**EXERCISE:** Using the listing below, please gather every line containing the word "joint".

**INFORMATION SUPPLIED:**
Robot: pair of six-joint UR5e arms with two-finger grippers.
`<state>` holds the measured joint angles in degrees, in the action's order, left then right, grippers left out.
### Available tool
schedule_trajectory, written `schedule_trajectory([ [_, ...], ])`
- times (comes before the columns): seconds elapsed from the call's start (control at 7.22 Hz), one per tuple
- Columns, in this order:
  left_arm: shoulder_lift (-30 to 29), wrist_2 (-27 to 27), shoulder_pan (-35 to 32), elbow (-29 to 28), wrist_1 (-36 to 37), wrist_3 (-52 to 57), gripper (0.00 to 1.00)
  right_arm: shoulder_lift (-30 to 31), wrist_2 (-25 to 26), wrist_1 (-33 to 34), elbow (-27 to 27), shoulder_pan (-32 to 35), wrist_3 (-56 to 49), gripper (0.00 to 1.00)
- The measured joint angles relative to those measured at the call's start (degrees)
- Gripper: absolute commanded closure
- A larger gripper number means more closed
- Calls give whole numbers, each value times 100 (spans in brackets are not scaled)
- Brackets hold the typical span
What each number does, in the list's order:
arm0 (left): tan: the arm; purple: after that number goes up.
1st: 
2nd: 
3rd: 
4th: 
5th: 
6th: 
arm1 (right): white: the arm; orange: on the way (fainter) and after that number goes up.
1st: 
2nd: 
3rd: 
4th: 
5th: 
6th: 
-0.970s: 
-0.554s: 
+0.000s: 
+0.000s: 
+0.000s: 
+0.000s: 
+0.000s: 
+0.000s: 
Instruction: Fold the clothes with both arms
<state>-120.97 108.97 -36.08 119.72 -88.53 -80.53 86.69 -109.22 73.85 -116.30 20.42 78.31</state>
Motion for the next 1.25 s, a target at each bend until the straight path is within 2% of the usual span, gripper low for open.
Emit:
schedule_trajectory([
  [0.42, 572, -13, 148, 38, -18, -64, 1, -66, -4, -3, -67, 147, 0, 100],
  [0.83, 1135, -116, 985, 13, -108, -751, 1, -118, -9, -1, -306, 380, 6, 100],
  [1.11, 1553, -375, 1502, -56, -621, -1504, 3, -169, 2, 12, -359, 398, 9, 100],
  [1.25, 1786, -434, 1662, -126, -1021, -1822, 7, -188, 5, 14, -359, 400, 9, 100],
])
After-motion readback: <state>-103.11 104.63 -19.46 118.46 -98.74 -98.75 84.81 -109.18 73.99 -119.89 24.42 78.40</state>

**EXPECTED ANSWER:**
Robot: pair of six-joint UR5e arms with two-finger grippers.
`<state>` holds the measured joint angles in degrees, in the action's order, left then right, grippers left out.
- The measured joint angles relative to those measured at the call's start (degrees)

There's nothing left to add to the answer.